Location: Crops Pathology and Genetics Research
2013 Annual Report
We have tested five pistachio cultivars for resistance to canker causing Botryosphaeriaceae species. Lost Hills was the cultivar most resistant to Botryosphaeria shoot blight, although it was not significantly better than the widely planted Kerman. Kalehghouchi and Aria were the most susceptible cultivars. From 300 isolates from pistachio trees in California collected from 1998 to the present, we identified eight species of Botryosphaeriaceae (Botryosphaeriaceae dothidea, Diplodia seriata, Dothiorella iberica, Dothiorella sarmentorum, Lasiodiplodia citricola, Lasiodiplodia gilanensis, Neofusicoccum mediterraneum, Neofusicoccum vitifusiforme) and one species of Diaporthe (Diaporthe rhusicola). Neofusicoccum mediterraneum, which was widely distributed, was found in 19 counties in California where pistachios are grown.
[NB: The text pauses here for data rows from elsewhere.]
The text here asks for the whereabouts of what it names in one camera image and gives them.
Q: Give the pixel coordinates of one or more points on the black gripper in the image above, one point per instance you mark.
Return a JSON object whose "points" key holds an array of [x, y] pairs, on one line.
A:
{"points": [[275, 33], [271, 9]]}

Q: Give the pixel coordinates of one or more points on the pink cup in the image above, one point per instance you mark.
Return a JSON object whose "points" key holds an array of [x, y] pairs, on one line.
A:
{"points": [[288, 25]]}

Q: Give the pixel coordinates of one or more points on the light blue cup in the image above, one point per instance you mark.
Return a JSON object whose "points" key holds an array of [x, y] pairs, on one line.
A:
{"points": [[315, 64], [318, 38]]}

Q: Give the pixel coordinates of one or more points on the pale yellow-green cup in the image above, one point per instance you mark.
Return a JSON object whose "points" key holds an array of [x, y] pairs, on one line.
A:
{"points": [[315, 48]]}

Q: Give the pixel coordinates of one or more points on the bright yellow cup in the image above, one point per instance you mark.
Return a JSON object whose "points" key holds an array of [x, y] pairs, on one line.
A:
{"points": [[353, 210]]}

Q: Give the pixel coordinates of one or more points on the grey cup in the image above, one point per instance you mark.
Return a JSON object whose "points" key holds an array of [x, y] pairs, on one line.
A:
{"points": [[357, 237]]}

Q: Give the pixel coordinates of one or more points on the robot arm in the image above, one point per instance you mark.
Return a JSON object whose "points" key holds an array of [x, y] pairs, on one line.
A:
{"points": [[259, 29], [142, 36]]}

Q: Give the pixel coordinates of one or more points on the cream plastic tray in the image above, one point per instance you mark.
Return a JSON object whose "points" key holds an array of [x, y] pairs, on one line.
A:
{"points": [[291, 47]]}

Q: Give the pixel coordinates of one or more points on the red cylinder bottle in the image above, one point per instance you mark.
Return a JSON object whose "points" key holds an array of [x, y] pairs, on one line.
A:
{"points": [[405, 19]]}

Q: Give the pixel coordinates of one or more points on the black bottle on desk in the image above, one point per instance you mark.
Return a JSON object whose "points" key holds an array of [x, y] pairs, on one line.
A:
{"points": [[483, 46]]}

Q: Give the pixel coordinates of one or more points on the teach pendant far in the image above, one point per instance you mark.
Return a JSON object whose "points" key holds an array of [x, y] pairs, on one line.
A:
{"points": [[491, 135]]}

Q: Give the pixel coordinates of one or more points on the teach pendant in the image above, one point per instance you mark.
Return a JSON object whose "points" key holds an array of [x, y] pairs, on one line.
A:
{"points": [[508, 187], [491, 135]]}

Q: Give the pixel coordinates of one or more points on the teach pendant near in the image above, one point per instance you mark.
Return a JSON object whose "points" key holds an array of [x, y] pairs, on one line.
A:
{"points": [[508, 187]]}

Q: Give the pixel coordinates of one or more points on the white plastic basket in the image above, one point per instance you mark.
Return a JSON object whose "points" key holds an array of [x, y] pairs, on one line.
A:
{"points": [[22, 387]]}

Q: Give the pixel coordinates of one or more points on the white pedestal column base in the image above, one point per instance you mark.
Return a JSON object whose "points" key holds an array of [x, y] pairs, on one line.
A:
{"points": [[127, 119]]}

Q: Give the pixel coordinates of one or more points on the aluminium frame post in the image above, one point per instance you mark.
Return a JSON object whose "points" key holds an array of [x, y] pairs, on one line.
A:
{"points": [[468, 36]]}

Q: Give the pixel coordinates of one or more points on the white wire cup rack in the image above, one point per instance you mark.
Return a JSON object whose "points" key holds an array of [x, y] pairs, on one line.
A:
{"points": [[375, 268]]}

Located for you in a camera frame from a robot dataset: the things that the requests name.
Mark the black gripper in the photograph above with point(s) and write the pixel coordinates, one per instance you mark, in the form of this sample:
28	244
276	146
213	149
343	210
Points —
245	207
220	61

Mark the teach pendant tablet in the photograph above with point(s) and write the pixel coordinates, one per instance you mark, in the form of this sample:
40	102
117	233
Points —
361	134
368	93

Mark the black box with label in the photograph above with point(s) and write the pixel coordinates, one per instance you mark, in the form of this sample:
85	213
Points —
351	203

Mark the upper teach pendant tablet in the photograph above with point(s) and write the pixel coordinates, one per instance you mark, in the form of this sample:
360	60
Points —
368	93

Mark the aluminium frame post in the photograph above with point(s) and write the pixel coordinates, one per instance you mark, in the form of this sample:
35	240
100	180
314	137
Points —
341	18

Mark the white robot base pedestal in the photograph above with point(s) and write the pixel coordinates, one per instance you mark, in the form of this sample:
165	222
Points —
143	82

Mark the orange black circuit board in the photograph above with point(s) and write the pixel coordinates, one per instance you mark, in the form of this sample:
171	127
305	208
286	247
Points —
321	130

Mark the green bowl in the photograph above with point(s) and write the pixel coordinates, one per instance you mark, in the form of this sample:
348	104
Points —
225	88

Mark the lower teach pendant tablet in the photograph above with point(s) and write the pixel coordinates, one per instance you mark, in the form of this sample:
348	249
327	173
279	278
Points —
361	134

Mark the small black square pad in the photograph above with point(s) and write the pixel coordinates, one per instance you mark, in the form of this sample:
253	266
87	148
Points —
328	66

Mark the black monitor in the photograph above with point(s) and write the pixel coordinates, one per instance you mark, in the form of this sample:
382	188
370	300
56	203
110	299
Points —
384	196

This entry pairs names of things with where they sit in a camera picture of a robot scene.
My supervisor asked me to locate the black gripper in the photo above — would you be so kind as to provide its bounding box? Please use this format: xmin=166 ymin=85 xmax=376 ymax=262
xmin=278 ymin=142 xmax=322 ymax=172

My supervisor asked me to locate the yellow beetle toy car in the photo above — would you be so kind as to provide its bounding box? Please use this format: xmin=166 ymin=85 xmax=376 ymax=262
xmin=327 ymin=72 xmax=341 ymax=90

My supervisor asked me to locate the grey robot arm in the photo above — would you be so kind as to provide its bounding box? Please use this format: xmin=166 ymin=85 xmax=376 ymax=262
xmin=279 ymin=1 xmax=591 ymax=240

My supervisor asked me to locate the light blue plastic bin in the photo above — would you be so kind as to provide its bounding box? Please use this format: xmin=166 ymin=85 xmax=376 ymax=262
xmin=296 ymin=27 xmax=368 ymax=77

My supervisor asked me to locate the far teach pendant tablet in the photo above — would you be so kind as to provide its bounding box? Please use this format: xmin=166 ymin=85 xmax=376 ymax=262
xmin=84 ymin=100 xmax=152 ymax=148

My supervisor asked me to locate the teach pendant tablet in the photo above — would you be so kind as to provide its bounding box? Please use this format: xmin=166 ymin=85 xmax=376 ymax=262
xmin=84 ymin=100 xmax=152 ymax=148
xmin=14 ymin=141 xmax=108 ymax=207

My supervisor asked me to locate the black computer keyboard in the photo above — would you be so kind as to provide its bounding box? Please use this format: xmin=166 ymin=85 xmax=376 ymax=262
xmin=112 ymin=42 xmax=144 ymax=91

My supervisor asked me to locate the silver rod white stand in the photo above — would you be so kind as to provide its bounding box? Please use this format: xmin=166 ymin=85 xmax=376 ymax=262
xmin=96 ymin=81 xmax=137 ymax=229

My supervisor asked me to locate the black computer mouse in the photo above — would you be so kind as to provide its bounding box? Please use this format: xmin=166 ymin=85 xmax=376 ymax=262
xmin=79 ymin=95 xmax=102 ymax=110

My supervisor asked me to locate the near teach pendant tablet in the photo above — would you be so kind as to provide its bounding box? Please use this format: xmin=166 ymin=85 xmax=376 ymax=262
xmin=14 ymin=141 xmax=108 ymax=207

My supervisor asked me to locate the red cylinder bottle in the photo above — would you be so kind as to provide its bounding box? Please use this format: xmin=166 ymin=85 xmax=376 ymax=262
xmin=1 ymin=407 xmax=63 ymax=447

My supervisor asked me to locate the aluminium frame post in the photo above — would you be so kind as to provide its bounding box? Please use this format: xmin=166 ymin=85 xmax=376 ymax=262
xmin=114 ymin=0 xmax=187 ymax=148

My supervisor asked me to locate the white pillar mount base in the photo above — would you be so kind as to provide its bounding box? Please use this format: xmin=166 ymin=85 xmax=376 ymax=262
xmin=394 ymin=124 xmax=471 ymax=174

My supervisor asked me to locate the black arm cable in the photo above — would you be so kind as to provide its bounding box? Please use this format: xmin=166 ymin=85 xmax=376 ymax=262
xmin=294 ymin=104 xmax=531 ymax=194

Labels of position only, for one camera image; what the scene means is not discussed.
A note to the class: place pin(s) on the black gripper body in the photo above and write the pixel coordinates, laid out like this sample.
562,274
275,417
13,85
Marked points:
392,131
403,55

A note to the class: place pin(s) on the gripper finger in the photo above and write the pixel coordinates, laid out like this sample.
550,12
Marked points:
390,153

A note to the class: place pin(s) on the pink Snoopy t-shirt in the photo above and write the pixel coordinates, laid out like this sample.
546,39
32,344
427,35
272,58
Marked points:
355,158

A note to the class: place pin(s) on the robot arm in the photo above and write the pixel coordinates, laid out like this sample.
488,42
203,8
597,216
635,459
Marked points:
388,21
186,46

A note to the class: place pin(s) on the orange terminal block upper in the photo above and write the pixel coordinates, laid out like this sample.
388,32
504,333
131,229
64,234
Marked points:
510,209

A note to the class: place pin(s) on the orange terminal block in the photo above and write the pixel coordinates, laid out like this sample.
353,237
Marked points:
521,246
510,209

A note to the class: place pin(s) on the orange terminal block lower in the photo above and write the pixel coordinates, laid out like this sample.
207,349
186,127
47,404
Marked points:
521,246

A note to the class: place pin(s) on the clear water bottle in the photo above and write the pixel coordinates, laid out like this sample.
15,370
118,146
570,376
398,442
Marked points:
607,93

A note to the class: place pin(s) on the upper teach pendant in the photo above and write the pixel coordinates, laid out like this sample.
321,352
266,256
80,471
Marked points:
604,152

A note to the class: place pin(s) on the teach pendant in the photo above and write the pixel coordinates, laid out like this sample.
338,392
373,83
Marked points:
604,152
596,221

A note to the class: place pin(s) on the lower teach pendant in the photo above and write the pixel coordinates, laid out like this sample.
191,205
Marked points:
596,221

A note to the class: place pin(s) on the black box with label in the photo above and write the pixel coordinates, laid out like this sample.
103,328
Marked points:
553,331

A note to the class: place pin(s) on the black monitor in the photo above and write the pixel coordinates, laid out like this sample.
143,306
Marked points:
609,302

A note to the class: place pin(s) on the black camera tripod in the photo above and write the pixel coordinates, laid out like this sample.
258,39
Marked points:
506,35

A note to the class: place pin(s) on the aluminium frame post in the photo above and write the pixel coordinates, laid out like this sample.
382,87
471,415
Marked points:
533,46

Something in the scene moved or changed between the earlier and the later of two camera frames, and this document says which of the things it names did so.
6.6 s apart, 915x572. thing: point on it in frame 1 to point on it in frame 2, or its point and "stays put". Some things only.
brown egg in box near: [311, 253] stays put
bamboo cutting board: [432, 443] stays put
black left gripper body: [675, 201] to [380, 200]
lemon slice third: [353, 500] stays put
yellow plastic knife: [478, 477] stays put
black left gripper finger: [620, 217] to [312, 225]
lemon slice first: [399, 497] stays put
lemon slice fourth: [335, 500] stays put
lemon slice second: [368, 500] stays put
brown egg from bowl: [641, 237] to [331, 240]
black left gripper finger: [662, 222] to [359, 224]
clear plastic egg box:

Ten commercial almond cultivars were also tested for susceptibility to Botryosphaeriaceae. In a previous study, we found seven different species attack almonds and cause band canker (cankers develop in the tree trunk), cankers initiated from pruning wounds, and cankers in the canopy starting from lenticels or natural wounds (growth cracks, limb breaking, cracks created by winds, etc.). Ten cultivars of almonds were inoculated with two of the most aggressive Botryosphaeriaceae isolated from almond cankers: Neofusicoccum nonquaesitum and Neofusicoccum parvum. The results showed, regardless of the pathogen used, some of the cultivars, i.e. Carmel and Padre, were more susceptible than the Butte and Peerless. These initial results indicate considerable differences in the resistance of almond germplasm to canker-causing fungal pathogens.